Have you read reports or/and surveys claiming to be the most accurate one? Did you ever bother to find out the sample size of the survey? Do you ever wonder how come a small sample size can represent the larger community’s or population’s sentiments? Ever conjectured how big a sample size is the correct size and if the sample size is representative sample?
It is true that we cannot survey the whole of the population or the community to get the survey results, but it is also a matter of fact that a sample size of 50-100 respondents cannot represent the sentiments of millions of people. Neither can a sample size of 10,000-15,000 represent the whole of population. Some days ago I came across a controversy about a news that claimed to have been written based on the writer’s survey. However, when people dig deeper to find the sample size, it wasn’t even in dual digits. Now how can one claim that to be a survey? I cannot speak to my family and friends and call it a survey. Can I?
What Size is Correct Size?
The survey community is divided into two different schools – one who believe that as long as a survey is representative, even a relatively small sample size will work. However, the other school’s perception is that while it is essential to maintain a representative size, but the more respondents you have, the better will be the result. But are any of these two ‘schools-of-thought’ correct?
If the sample size is relatively small, the result of the survey might be as inappropriate as it can be. Though a larger sample size could represent larger sentiments, but if the sample size is significantly large, it could add costs without significantly improving the results if the sample size isn’t representative sample.
Whether small or large sample size, it is important that we have representative samples to get the most accurate sample results. So what is representative sampling? If we go by the lateral meaning, representative sampling is a kind of statistical sampling which allows the surveyor to use data from a sample to make conclusions that are representative for the population from which the sample is taken. Representative sampling is considered important as they ensure that all relevant people are included in the sample and have the right mix of people interviewed. And if your sample isn’t representative, it will be subject to bias.
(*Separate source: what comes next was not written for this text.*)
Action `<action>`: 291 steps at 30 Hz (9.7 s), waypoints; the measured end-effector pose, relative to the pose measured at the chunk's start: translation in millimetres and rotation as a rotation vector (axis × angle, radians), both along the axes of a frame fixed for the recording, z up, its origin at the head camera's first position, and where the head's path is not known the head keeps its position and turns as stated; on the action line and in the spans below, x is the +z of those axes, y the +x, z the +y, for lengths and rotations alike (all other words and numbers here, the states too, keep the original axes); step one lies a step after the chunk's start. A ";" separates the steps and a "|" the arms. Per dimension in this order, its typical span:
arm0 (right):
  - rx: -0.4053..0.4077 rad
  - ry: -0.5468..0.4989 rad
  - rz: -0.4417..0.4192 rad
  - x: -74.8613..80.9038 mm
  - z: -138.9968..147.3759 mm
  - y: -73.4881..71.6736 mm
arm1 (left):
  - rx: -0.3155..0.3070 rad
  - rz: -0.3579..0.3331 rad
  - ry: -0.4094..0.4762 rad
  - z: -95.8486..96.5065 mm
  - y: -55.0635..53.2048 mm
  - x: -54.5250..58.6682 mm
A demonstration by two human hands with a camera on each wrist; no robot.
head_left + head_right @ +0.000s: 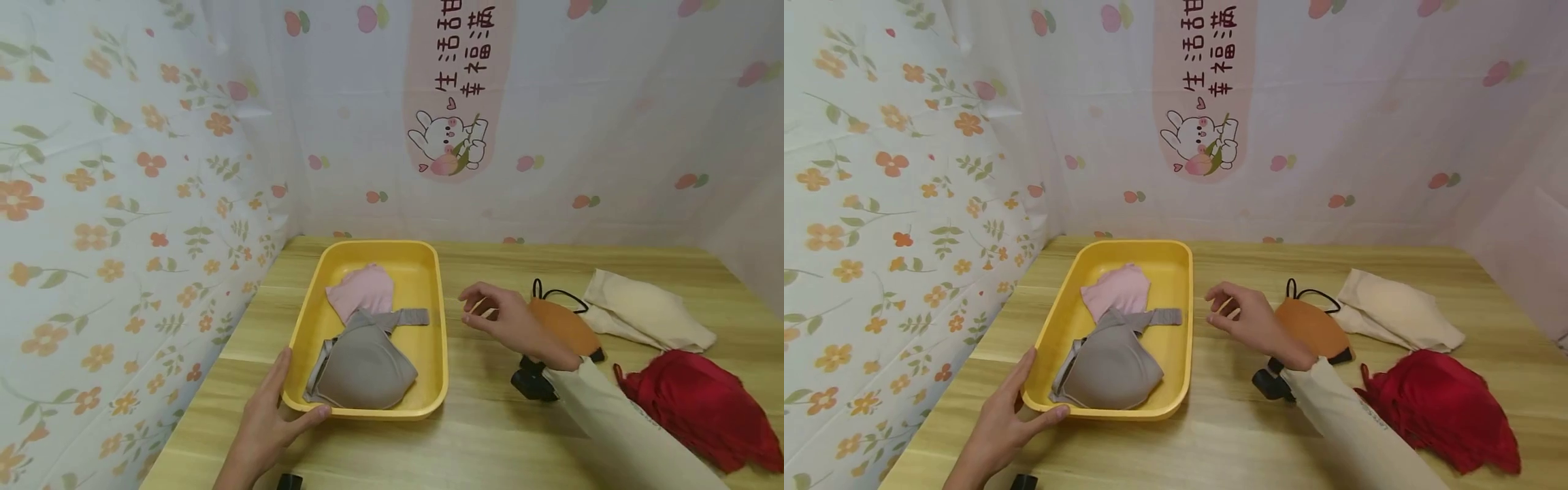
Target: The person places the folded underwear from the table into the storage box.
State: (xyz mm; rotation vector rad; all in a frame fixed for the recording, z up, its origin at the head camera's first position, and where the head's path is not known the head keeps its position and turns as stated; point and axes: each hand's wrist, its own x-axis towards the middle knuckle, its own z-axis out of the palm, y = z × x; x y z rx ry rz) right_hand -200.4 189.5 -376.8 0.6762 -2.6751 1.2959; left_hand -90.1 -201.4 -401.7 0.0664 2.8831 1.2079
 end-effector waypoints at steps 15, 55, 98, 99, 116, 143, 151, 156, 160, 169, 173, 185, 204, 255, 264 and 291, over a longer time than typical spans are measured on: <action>-0.265 0.375 -0.088 5.4 107.4 3.8 | -0.002 -0.010 0.018 0.5 0.6 1.3; -0.331 0.521 -0.420 -22.0 137.6 -1.0 | 0.006 0.017 0.009 0.0 0.9 -1.5; -0.165 -0.248 -0.601 -8.9 131.2 5.4 | 0.021 -0.002 0.022 0.4 0.8 -1.8; -0.161 -0.252 -0.602 -7.7 130.2 5.4 | 0.022 -0.002 0.021 0.3 0.8 -1.9; -0.161 -0.260 -0.557 9.2 112.8 8.1 | 0.020 0.015 0.026 1.3 0.6 -2.3; -0.160 -0.391 -0.514 27.4 84.6 18.5 | 0.026 0.002 0.028 1.9 1.0 -2.3; -0.143 -0.577 -0.495 28.5 75.9 20.2 | 0.026 -0.014 0.036 1.1 0.8 -3.2; -0.146 -0.643 -0.484 28.5 69.5 19.7 | 0.028 -0.012 0.047 1.2 0.9 -3.8; -0.148 -0.673 -0.458 27.1 61.8 18.7 | 0.027 -0.012 0.051 1.1 1.0 -4.1; -0.185 -0.706 -0.429 30.1 44.6 15.3 | 0.022 -0.004 0.050 1.1 0.7 -3.9; -0.202 -0.718 -0.430 32.9 36.9 11.7 | 0.024 -0.001 0.048 1.3 0.3 -4.0; -0.244 -0.647 -0.444 36.4 17.6 2.1 | 0.014 0.009 0.051 1.2 1.1 -3.8; -0.202 -0.633 -0.472 44.1 -31.2 -23.6 | 0.023 0.004 0.051 1.3 0.0 -5.3; -0.333 -0.646 -0.617 22.5 -152.6 -89.3 | 0.016 0.008 0.069 0.5 -0.6 -3.9; -0.333 -0.651 -0.651 9.0 -164.6 -92.5 | 0.017 -0.011 0.056 0.4 0.2 -4.2; -0.150 0.503 -0.188 11.9 -164.9 -90.9 | 0.019 0.015 0.069 0.6 0.7 -5.3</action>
There are several sample size calculators and statistical guides available to calculate the accurate sample size for a survey. However, many statisticians believe that a maximum sample size of 10 percent of the population is good enough, as long as it does not exceed 1000. But as there is no thumb rule for everything, so is for the sample size. It is advisable to have a sample size between the minimum and maximum depending on the situation. However, remember not to be bias when selecting your representative sampling!
Avoid convenience samples as they could give you the most biased results. If you are wondering what it is, it is exactly what it sounds like – choosing respondents that can be reached out to most conveniently without considering their demographic data. And ensure you don’t undercover, i.e. fail to include the entire target population in the sampling frame.
Following these could indeed provide the best of the survey results and help you and your clients achieve the purpose of the task. Remember, the most accurate survey results could help you win the game, and the biased ones could result in losing all what you had.